▶ [PROBLEM REQUIREMENTS]:
Return the listing exactly. Keep no pictures.

▶ [TASK INPUT]:

· · ·

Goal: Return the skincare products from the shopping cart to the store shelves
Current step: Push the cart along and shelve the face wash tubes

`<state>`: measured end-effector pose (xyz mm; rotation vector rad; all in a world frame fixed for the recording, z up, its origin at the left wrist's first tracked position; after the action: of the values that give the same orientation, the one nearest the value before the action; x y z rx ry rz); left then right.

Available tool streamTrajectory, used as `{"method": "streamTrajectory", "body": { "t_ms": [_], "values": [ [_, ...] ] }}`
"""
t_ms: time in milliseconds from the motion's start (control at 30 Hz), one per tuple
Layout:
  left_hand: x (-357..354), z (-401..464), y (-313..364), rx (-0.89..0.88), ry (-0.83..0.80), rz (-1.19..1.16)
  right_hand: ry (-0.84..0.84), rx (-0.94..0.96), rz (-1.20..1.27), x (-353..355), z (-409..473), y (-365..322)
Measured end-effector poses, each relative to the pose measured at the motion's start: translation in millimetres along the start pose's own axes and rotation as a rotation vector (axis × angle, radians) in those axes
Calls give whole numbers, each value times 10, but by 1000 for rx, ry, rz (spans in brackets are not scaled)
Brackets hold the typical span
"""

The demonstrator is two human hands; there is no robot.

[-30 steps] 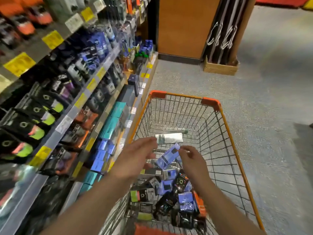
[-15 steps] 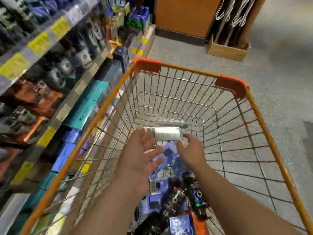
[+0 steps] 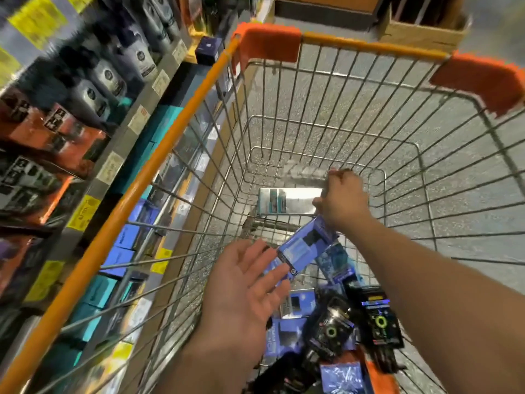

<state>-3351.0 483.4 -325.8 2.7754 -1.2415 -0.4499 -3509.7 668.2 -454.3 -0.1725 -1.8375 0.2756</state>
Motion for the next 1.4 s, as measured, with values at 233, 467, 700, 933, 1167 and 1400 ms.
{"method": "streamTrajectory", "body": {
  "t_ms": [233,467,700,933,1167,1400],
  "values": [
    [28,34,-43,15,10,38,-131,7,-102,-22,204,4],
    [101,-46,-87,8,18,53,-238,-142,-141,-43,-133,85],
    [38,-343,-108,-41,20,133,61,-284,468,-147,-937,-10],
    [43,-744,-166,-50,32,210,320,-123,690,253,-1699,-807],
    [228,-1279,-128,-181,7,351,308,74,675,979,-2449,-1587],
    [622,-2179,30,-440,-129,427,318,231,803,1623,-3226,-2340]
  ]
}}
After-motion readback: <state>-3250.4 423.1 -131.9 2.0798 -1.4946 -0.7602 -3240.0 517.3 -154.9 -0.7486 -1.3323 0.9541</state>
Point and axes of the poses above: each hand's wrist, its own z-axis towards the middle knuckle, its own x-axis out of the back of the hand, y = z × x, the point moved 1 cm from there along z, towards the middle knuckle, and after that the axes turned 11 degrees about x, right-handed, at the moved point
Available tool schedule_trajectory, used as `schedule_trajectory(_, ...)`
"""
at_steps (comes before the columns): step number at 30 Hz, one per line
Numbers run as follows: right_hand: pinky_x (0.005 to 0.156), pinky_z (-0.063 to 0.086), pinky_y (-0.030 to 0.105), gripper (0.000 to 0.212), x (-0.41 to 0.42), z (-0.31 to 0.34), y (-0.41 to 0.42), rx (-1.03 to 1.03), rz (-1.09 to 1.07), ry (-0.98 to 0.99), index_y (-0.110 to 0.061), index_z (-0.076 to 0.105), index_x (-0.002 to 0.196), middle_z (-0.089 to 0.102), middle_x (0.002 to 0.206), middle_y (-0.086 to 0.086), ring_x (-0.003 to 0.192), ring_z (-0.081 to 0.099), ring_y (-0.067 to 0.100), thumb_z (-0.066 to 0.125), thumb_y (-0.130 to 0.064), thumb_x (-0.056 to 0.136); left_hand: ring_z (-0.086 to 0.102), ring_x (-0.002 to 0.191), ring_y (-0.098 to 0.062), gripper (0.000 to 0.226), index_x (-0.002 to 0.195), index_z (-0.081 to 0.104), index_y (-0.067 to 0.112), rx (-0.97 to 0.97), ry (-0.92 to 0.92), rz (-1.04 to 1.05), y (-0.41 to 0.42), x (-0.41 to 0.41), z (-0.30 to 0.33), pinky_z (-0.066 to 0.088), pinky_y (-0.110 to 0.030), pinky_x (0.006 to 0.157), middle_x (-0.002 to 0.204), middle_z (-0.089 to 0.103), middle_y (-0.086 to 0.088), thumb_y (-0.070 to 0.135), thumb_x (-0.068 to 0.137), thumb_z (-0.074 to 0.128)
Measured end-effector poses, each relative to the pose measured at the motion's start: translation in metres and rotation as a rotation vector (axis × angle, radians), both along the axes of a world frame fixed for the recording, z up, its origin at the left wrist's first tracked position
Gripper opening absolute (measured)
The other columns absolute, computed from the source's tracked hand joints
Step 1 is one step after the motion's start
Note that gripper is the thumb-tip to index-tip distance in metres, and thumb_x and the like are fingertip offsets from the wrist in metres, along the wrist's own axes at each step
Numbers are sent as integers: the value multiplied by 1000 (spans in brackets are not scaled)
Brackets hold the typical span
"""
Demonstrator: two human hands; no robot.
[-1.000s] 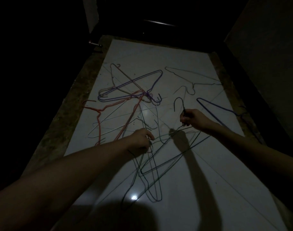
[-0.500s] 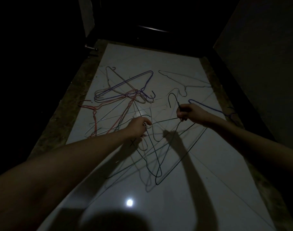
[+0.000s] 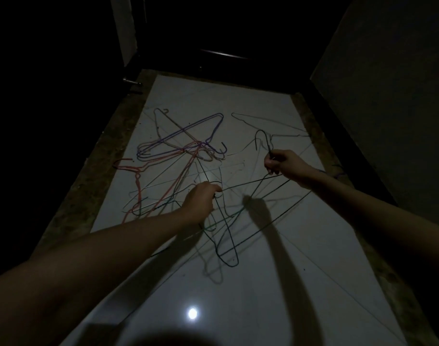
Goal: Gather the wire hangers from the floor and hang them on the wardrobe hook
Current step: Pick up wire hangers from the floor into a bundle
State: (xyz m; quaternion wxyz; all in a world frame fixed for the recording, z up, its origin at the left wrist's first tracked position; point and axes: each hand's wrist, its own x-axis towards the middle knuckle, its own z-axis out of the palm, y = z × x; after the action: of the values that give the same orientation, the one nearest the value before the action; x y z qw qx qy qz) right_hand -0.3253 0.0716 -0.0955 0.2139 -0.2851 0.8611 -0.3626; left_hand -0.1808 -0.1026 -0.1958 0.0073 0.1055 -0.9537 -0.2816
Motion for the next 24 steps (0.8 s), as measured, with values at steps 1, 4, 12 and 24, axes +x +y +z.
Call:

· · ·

▶ [EXPECTED ANSWER]:
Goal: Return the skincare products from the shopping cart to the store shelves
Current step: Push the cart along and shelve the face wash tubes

`<state>`: measured end-effector pose (xyz mm; rotation vector rad; all in a world frame fixed for the recording, z up, its origin at the left wrist's first tracked position; after the action: of the values that give the same orientation, the one nearest the value before the action; x y z rx ry rz); left then right.

Available tool streamTrajectory, used as `{"method": "streamTrajectory", "body": { "t_ms": [_], "values": [ [_, ...] ] }}`
"""
t_ms: time in milliseconds from the motion's start (control at 30 Hz), one per tuple
Layout:
  left_hand: x (-357..354), z (-401..464), y (-313..364), rx (-0.89..0.88), ry (-0.83..0.80), rz (-1.19..1.16)
  right_hand: ry (-0.84..0.84), rx (-0.94..0.96), rz (-1.20..1.27), x (-353..355), z (-409..473), y (-365..322)
Measured end-effector poses, each relative to the pose measured at the motion's start: translation in millimetres along the start pose's own axes and rotation as a rotation vector (axis × angle, radians) in those axes
Calls give whole numbers, each value times 10, but by 1000 for rx, ry, rz (spans in brackets are not scaled)
Brackets hold the typical span
"""

The demonstrator is two human hands; there is no robot.

[-30 steps] 
[-15 steps] 
[+0 steps] 

<state>-3351.0 483.4 -325.8 2.7754 -1.2415 -0.4499 -3509.7 668.2 -454.3 -0.1725 -1.8375 0.2756</state>
Motion for the next 1.4 s, as measured, with values at 233, 467, 700, 933, 1167 and 1400 ms.
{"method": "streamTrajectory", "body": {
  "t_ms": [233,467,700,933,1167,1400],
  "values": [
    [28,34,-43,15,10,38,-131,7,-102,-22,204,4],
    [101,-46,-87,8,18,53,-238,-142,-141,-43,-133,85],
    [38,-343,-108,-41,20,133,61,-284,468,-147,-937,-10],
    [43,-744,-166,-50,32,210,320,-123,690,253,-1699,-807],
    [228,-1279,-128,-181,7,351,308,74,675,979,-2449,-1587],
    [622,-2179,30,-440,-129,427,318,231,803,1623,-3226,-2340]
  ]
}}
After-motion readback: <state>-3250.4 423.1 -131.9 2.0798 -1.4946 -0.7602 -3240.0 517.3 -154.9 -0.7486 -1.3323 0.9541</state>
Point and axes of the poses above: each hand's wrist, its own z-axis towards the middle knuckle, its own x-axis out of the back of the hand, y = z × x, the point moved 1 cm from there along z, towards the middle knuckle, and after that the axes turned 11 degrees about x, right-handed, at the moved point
Available tool schedule_trajectory, used as `schedule_trajectory(_, ...)`
"""
at_steps (comes before the columns): step number at 30 Hz, one per line
Numbers run as follows: right_hand: pinky_x (0.005 to 0.156), pinky_z (-0.063 to 0.086), pinky_y (-0.030 to 0.105), gripper (0.000 to 0.212), x (-0.41 to 0.42), z (-0.31 to 0.34), y (-0.41 to 0.42), rx (-1.03 to 1.03), rz (-1.09 to 1.07), ry (-0.98 to 0.99), index_y (-0.110 to 0.061), index_z (-0.076 to 0.105), index_x (-0.002 to 0.196), middle_z (-0.089 to 0.102), middle_x (0.002 to 0.206), middle_y (-0.086 to 0.086), ring_x (-0.003 to 0.192), ring_z (-0.081 to 0.099), ring_y (-0.067 to 0.100), thumb_z (-0.066 to 0.125), thumb_y (-0.130 to 0.064), thumb_x (-0.056 to 0.136); left_hand: ring_z (-0.086 to 0.102), ring_x (-0.002 to 0.191), ring_y (-0.098 to 0.062), gripper (0.000 to 0.226), index_x (-0.002 to 0.195), index_z (-0.081 to 0.104), index_y (-0.067 to 0.112), rx (-0.97 to 0.97), ry (-0.92 to 0.92), rz (-1.04 to 1.05), y (-0.41 to 0.42), x (-0.41 to 0.41), z (-0.30 to 0.33), pinky_z (-0.066 to 0.088), pinky_y (-0.110 to 0.030), pinky_x (0.006 to 0.157), middle_x (-0.002 to 0.204), middle_z (-0.089 to 0.103), middle_y (-0.086 to 0.088), thumb_y (-0.070 to 0.135), thumb_x (-0.068 to 0.137), thumb_z (-0.074 to 0.128)
Measured end-effector poses, each relative to the pose measured at the motion's start: translation in metres and rotation as a rotation vector (axis × angle, radians), both along the axes of a world frame fixed for the recording, z up, its origin at the left wrist's first tracked position
Gripper opening absolute (measured)
The other columns absolute, computed from the source's tracked hand joints
Step 1 is one step after the motion's start
Note that gripper is the thumb-tip to index-tip distance in metres, and thumb_x and the like are fingertip offsets from the wrist in metres, along the wrist's own axes at each step
Numbers are sent as integers: the value multiplied by 1000 (spans in brackets are not scaled)
Brackets hold the typical span
"""
Demonstrator: two human hands; no robot.
[-1.000s] 
[-0.500s] 
[+0.000s] 
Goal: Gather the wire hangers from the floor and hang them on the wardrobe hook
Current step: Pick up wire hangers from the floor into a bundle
State: (xyz m; quaternion wxyz; all in a world frame fixed for the recording, z up, its origin at the left wrist's first tracked position; point and axes: each hand's wrist, its own x-axis towards the middle knuckle, its own z-axis out of the palm, y = z × x; after the action: of the values that give the same orientation, the one nearest the value before the action; x y z qw qx qy qz) right_hand -0.3253 0.0716 -0.0955 0.2139 -0.2851 0.8611 -0.3626; left_hand -0.1808 -0.1026 -0.1958 0.0073 0.1055 -0.9537 -0.2816
Motion for the next 24 steps (0.8 s), as measured, with values at steps 1, 4, 12 and 24, axes +x +y +z.
Call:

There is no more to add to the answer.